● **TO DO**
The exercise asks you to copy every line below in which "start" appears.

● **DATA BELOW**

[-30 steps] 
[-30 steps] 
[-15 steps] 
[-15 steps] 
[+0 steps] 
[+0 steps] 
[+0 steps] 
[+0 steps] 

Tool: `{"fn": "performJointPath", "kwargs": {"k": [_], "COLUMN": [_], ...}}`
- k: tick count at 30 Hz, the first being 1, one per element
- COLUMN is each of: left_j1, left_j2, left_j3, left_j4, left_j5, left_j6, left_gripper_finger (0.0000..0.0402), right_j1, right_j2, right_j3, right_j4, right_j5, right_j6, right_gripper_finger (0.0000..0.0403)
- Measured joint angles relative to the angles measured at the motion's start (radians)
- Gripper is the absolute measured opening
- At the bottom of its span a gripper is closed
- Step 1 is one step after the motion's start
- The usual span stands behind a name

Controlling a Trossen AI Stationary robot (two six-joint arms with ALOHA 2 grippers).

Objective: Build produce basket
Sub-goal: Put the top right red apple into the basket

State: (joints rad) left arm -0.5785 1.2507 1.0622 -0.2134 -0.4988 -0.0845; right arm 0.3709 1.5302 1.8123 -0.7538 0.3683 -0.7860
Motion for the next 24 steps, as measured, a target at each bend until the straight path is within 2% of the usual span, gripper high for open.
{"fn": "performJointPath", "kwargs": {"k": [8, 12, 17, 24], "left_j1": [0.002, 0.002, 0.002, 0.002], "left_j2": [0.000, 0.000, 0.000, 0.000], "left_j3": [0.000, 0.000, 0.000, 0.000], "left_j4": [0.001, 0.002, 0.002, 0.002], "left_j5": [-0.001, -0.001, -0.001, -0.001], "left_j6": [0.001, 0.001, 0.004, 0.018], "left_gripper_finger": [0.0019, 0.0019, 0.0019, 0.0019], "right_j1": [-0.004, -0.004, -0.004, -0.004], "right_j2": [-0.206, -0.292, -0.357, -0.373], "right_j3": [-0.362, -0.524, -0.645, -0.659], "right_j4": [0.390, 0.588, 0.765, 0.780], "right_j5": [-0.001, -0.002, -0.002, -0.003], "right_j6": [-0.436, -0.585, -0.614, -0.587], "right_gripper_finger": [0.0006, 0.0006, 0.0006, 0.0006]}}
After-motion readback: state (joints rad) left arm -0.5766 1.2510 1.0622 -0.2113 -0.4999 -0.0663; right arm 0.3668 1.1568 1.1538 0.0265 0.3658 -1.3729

● **WRITTEN SOLUTION**
- Measured joint angles relative to the angles measured at the motion's start (radians)
- Step 1 is one step after the motion's start

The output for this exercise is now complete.